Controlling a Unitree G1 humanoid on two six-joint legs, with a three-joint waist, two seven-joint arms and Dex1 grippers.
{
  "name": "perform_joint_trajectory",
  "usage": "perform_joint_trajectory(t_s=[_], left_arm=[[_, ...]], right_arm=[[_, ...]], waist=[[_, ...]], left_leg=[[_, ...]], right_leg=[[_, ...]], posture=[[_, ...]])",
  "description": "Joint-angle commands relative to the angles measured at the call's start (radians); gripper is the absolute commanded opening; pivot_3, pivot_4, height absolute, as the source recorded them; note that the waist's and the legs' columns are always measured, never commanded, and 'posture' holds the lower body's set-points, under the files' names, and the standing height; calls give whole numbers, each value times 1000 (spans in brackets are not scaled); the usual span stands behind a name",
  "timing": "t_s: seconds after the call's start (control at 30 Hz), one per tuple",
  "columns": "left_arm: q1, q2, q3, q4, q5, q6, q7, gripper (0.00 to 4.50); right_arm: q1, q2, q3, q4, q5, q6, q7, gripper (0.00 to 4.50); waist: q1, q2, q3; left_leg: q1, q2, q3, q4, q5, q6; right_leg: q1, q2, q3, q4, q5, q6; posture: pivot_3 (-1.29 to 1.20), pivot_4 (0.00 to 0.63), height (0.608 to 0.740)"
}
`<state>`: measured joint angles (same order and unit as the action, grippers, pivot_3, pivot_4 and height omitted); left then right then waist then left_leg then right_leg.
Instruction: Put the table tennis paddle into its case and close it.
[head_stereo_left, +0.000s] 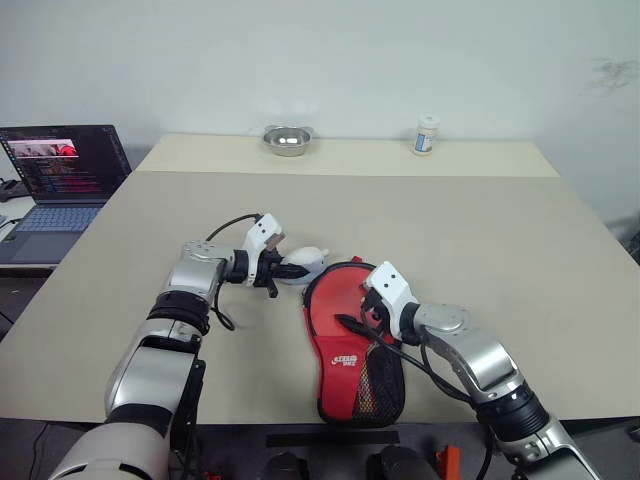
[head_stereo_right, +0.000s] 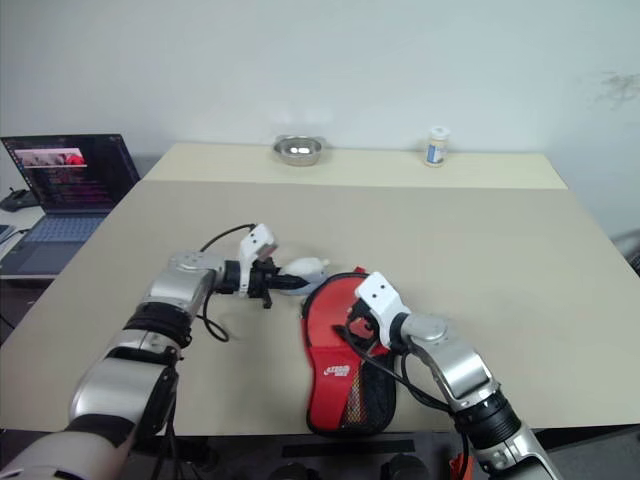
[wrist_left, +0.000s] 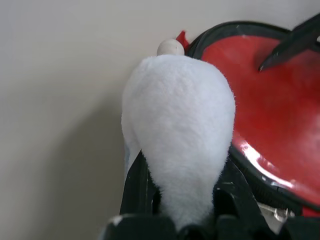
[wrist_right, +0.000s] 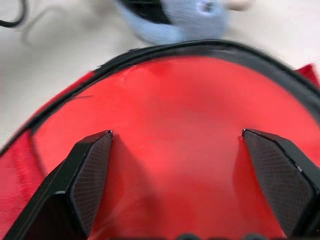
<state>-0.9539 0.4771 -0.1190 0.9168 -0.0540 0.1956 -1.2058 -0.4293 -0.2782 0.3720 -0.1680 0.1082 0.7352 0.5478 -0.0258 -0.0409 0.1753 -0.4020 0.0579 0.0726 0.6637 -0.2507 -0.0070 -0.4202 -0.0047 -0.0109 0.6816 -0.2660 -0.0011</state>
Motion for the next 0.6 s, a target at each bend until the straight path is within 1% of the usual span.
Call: perform_joint_trajectory(t_s=[0.03, 0.13, 0.3, 0.43, 0.6], left_arm=[[-109, -51, -8, 53, 34, -58, 71, 307], [-177, -89, -14, 160, 78, -115, 153, 306], [-283, -154, -35, 326, 167, -205, 347, 305], [-329, -206, -70, 394, 256, -260, 502, 305], [-386, -302, -74, 428, 311, -302, 641, 304]], right_arm=[[39, -18, 71, 33, -26, 77, 8, 4500], [39, -23, 79, 38, -36, 90, 6, 4500], [36, -25, 84, 31, -31, 110, 9, 4500], [34, -23, 84, 14, -22, 142, 8, 4500], [50, -27, 87, -11, -18, 178, 3, 4500]], waist=[[4, -1, -1], [3, -2, -2], [0, -2, -3], [0, -2, -3], [1, -3, -3]], left_leg=[[0, 0, 0, 0, 0, 0], [0, -2, -1, 1, 0, 0], [1, -4, 0, 1, 0, 0], [1, -5, 0, 1, 0, 0], [0, -9, 0, 1, 0, 0]], right_leg=[[0, 0, 0, 0, 0, 0], [1, 0, 0, 0, 0, 1], [1, -1, 1, 0, 1, 2], [1, -2, 1, 0, 1, 2], [1, -5, 0, 0, 1, 2]], posture=[[0, 150, 740], [0, 150, 740], [0, 150, 740], [0, 150, 740], [0, 150, 740]])
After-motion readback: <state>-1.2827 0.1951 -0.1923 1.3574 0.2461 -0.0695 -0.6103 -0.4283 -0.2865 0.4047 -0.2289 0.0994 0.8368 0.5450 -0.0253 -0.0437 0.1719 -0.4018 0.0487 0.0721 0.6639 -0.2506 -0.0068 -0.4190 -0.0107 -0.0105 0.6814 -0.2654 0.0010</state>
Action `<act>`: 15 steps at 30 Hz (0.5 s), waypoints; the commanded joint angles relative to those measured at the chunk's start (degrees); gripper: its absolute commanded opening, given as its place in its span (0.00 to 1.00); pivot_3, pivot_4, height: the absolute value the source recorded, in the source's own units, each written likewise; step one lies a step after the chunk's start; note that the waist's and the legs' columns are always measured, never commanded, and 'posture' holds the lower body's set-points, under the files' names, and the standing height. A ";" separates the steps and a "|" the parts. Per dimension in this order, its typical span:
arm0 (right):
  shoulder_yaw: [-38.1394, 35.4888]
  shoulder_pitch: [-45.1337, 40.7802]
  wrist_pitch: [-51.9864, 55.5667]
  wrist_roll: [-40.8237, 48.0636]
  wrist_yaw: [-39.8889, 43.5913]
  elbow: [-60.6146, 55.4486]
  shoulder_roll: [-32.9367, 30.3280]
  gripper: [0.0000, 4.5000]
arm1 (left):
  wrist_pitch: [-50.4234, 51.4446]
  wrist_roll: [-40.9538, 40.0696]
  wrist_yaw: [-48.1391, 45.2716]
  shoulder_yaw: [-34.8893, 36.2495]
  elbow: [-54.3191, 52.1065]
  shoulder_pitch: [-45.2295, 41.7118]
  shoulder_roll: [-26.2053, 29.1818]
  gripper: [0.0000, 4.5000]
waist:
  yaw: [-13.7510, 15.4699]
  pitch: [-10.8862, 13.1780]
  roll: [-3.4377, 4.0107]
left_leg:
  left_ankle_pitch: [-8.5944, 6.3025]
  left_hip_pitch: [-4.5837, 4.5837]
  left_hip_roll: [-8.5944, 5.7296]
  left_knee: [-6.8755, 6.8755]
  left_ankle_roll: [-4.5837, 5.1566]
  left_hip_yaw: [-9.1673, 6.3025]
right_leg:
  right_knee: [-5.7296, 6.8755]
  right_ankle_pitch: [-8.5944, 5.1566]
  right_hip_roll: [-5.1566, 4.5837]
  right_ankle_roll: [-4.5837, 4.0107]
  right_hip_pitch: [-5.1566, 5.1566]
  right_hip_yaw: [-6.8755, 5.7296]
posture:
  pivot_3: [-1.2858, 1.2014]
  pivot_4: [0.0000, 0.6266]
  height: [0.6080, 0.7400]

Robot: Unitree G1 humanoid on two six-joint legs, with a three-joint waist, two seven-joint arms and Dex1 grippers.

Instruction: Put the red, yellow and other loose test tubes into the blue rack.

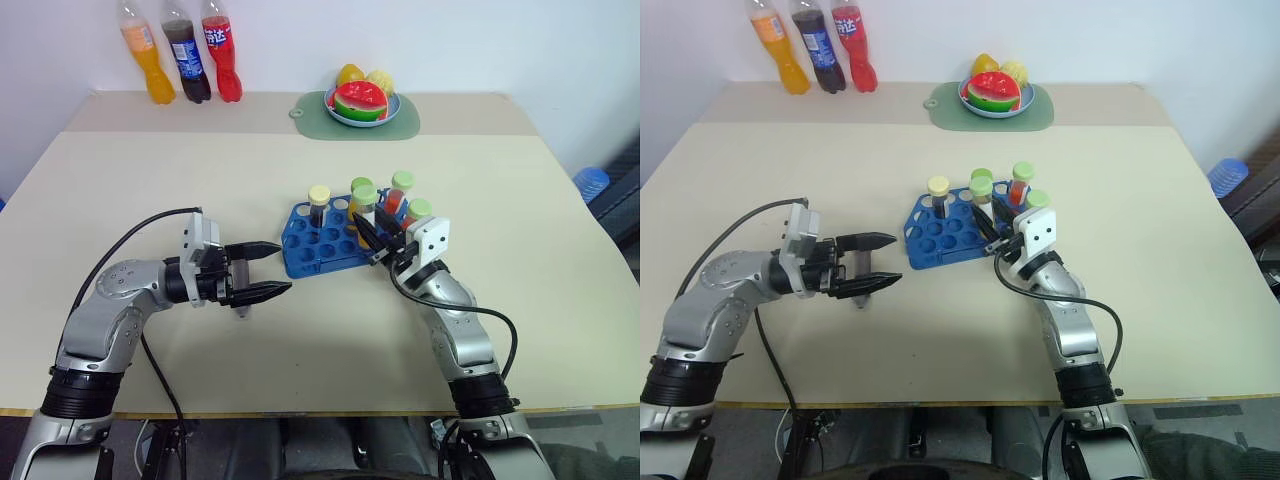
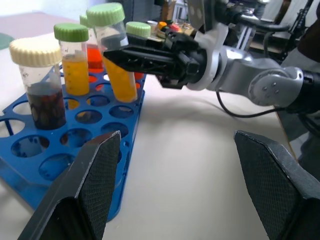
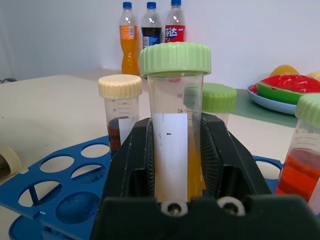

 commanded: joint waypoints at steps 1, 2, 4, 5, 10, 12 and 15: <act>-0.45 -0.43 -0.79 1.36 1.60 3.07 0.38 0.17 | -0.27 -0.78 0.40 1.22 -2.07 0.12 0.15 0.83 | -0.01 0.00 -0.01 | 0.00 0.00 0.00 0.00 0.00 0.00 | 0.00 0.00 0.00 0.00 0.00 0.00 | 0.52 0.24 1.00; -0.65 -0.36 -1.20 1.27 1.75 3.14 0.12 0.28 | 0.21 -1.37 1.30 1.68 -2.28 0.10 -0.19 0.83 | 0.00 0.00 0.00 | 0.00 0.01 0.01 0.00 0.00 0.00 | 0.00 0.00 0.00 0.00 0.01 0.00 | 0.52 0.24 1.00; -0.35 0.47 -1.82 0.03 2.12 1.41 -1.19 0.49 | 2.31 -3.22 3.86 3.15 -3.18 0.05 -0.71 0.83 | 0.05 0.00 0.00 | 0.00 0.02 0.01 0.00 0.00 0.00 | 0.00 0.00 0.00 0.00 0.02 0.00 | 0.52 0.24 1.00; -0.18 1.00 -1.61 -0.37 2.30 0.06 -1.90 0.60 | 3.58 -4.26 5.39 4.05 -3.80 0.09 -1.00 0.83 | 0.08 0.01 0.02 | 0.00 0.01 0.01 0.00 0.00 0.00 | 0.00 0.00 0.00 0.00 0.01 0.00 | 0.52 0.24 1.00; 0.15 5.17 4.50 0.16 6.90 -11.73 -9.89 0.68 | 10.91 -4.71 21.25 8.70 -10.15 0.28 -2.52 0.83 | 0.47 0.04 0.05 | 0.00 -0.05 -0.05 0.00 0.00 -0.02 | 0.00 0.07 -0.11 0.13 -0.01 0.00 | 0.52 0.24 1.00; -0.17 7.07 7.86 1.70 9.21 -16.62 -13.56 0.68 | 15.10 -4.88 26.09 9.95 -13.04 0.92 -1.51 0.83 | 0.40 0.03 0.04 | 0.00 -0.04 -0.07 0.01 0.00 -0.02 | -0.02 0.07 -0.13 0.14 0.02 0.00 | 0.52 0.24 1.00; -2.67 11.67 14.61 6.59 15.02 -25.45 -21.73 0.68 | 32.31 -8.67 36.68 13.40 -17.34 -0.16 2.72 0.83 | 0.35 0.03 0.03 | 0.00 -0.01 -0.05 -0.01 0.00 -0.04 | -0.01 0.06 -0.09 0.13 0.02 -0.01 | 0.52 0.24 1.00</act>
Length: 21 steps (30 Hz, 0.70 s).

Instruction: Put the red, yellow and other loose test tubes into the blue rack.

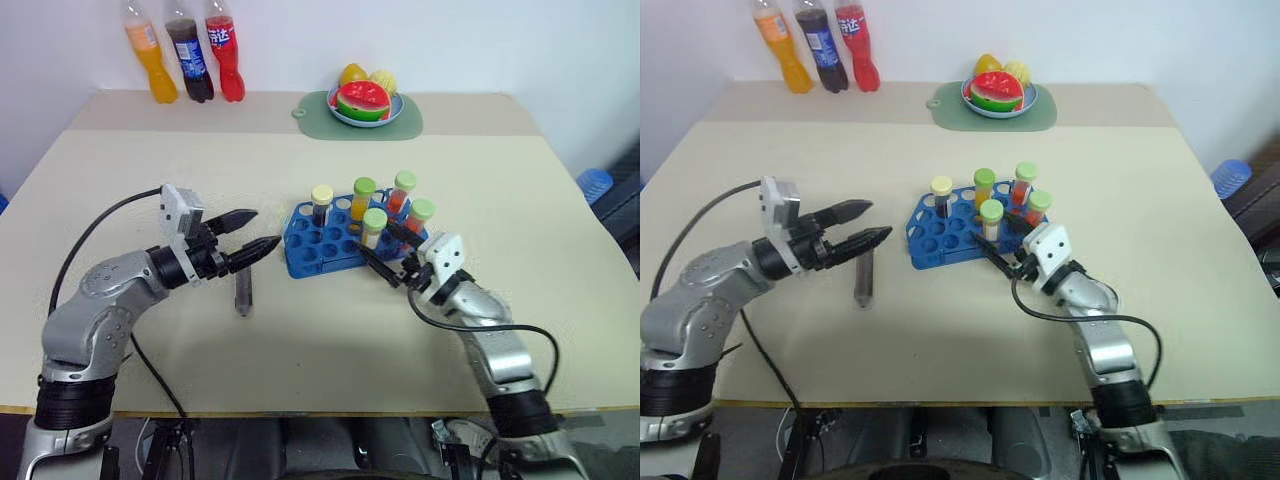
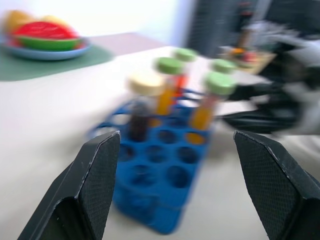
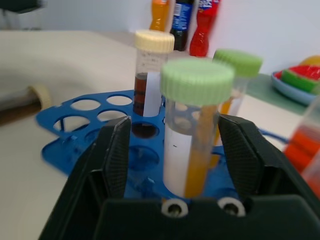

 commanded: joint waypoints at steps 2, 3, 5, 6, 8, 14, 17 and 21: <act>-5.34 5.80 8.23 8.51 8.92 -12.91 -10.76 0.68 | 32.96 -5.96 14.92 5.73 -4.21 -6.86 6.66 0.83 | 0.20 0.05 -0.06 | 0.00 0.00 0.01 -0.01 0.00 -0.03 | 0.00 0.00 0.02 0.01 0.00 -0.02 | 0.52 0.24 1.00; -6.33 6.87 9.01 9.71 10.57 -14.21 -13.03 0.68 | 40.76 -6.70 16.49 6.67 -3.13 -10.72 6.41 0.83 | 0.15 0.08 -0.12 | 0.00 0.00 -0.01 0.01 0.00 -0.09 | 0.01 0.00 0.02 0.03 0.04 -0.05 | 0.52 0.24 1.00; -8.18 8.11 9.51 11.43 12.90 -15.32 -16.15 0.68 | 49.34 -10.77 19.94 7.77 0.84 -16.43 6.07 0.83 | 0.25 0.11 -0.23 | 0.01 0.02 -0.03 0.09 0.00 -0.16 | -0.02 -0.02 0.05 0.02 0.15 -0.11 | 0.52 0.24 1.00; -8.73 8.39 9.62 12.05 13.87 -15.57 -17.29 0.68 | 50.56 -14.15 21.79 6.76 3.31 -17.99 7.71 0.83 | 0.18 0.11 -0.25 | 0.01 0.07 -0.03 0.12 -0.01 -0.16 | -0.05 -0.04 0.06 0.01 0.19 -0.10 | 0.52 0.24 1.00; -9.40 8.79 9.33 12.69 16.49 -15.98 -19.48 0.68 | 50.85 -23.08 27.63 3.97 9.00 -20.36 10.88 0.83 | -0.24 0.11 -0.24 | 0.00 0.14 -0.03 0.10 -0.01 -0.13 | -0.07 -0.03 0.05 0.02 0.23 -0.06 | 0.52 0.24 1.00; -8.77 9.04 7.31 13.72 23.26 -16.49 -22.79 0.68 | 50.85 -50.03 49.64 -6.81 26.21 -27.72 16.90 0.83 | 0.14 0.21 -0.38 | 0.00 0.12 0.00 -0.02 -0.01 -0.26 | 0.06 -0.03 0.03 0.07 0.12 -0.08 | 0.52 0.24 1.00; -8.06 8.69 6.26 13.16 25.19 -15.77 -22.80 0.68 | 43.02 -68.04 66.47 -15.84 29.92 -28.61 19.93 0.83 | 0.22 0.22 -0.39 | 0.00 0.11 -0.08 0.01 -0.01 -0.31 | 0.04 -0.03 -0.12 0.07 0.14 -0.07 | 0.52 0.24 1.00; -6.57 6.90 5.60 11.87 25.47 -14.53 -21.81 0.68 | 38.69 -72.61 76.45 -20.42 32.71 -29.81 15.77 0.83 | 0.36 0.22 -0.40 | 0.02 0.10 -0.04 0.02 -0.04 -0.31 | 0.01 -0.03 -0.32 0.03 0.16 -0.05 | 0.52 0.24 1.00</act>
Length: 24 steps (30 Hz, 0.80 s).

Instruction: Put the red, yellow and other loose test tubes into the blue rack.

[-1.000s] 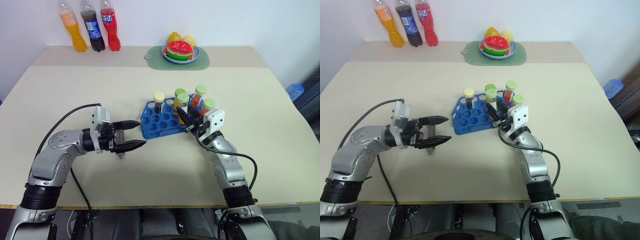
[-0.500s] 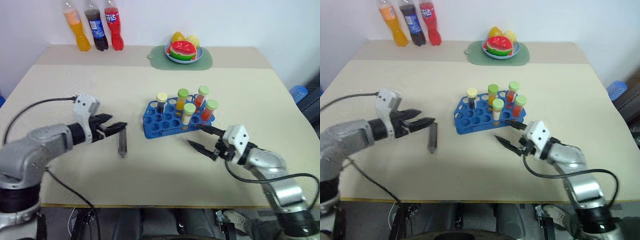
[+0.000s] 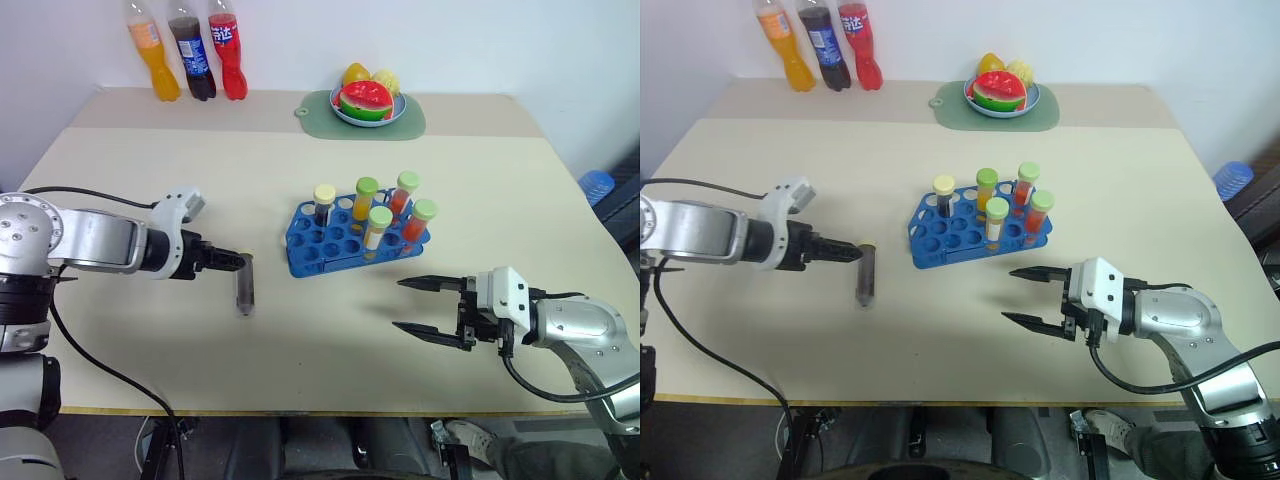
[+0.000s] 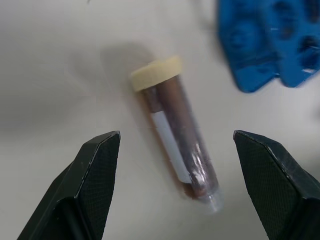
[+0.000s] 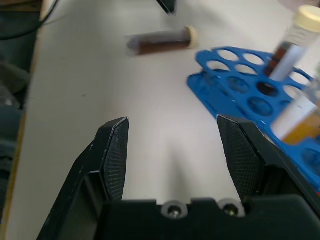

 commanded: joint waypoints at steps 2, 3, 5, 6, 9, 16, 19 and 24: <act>0.63 -2.29 -1.61 -0.30 0.24 0.23 0.48 0.68 | -3.92 -3.53 11.53 -2.57 3.35 -1.69 -6.98 0.83 | 0.40 0.00 0.00 | 0.03 0.00 -0.16 0.04 -0.05 0.03 | -0.04 -0.06 0.01 -0.12 0.06 -0.02 | 0.52 0.24 1.00; 0.88 -2.53 -1.59 -0.47 0.09 0.25 0.60 0.68 | -4.39 -3.53 14.19 -2.42 3.92 -1.42 -8.47 0.83 | 0.60 0.00 0.00 | 0.04 0.00 -0.18 0.06 -0.06 0.05 | -0.05 -0.06 0.02 -0.12 0.08 -0.02 | 0.52 0.24 1.00; 1.17 -2.75 -1.45 -0.60 -0.22 -0.04 0.67 0.68 | -6.08 -3.53 21.10 -1.55 5.29 -1.19 -12.21 0.83 | 1.01 -0.02 0.02 | 0.04 -0.02 -0.23 0.09 -0.07 0.16 | -0.06 -0.06 0.05 -0.12 0.07 -0.02 | 0.52 0.24 1.00; 1.04 -2.57 -1.58 -0.58 -0.27 -0.14 0.60 0.69 | -6.83 -3.53 23.91 -1.60 5.60 -1.36 -14.06 0.77 | 1.21 -0.07 0.12 | 0.05 0.02 -0.21 0.09 -0.08 0.17 | -0.06 -0.06 0.06 -0.12 0.10 -0.01 | 0.52 0.24 1.00; 0.60 -2.07 -1.46 -0.40 -0.68 -0.68 0.44 0.69 | -7.15 -3.53 29.00 -0.75 6.76 -1.62 -18.05 0.52 | 1.64 -0.15 0.25 | 0.07 0.09 -0.25 0.09 -0.12 0.14 | -0.05 -0.06 0.07 -0.12 0.21 -0.03 | 0.52 0.24 1.00; -0.55 -0.58 -1.84 -0.84 -2.35 -0.81 0.51 0.69 | -5.24 -3.53 28.50 5.21 6.47 -2.39 -19.40 0.17 | 1.45 -0.15 0.23 | 0.11 0.18 -0.36 0.12 -0.18 0.08 | -0.10 -0.07 0.05 -0.14 0.38 -0.06 | 0.52 0.24 1.00; -0.66 -0.59 -2.05 -0.89 -3.17 -0.34 0.87 0.69 | -6.20 -3.53 24.19 7.16 1.84 -1.95 -16.85 0.17 | 1.22 -0.11 0.17 | 0.13 0.09 -0.34 0.11 -0.21 0.04 | -0.09 -0.07 0.10 -0.13 0.27 -0.06 | 0.52 0.24 1.00; 0.19 -1.60 -2.44 -1.90 -5.99 0.82 3.11 0.69 | 1.67 -0.41 -11.58 14.64 -3.34 -1.35 -14.19 0.17 | 1.19 -0.10 0.18 | 0.16 0.03 -0.32 0.05 -0.28 0.08 | -0.10 -0.07 0.17 -0.14 0.15 -0.09 | 0.52 0.24 1.00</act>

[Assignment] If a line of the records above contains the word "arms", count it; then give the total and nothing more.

[Your response] 2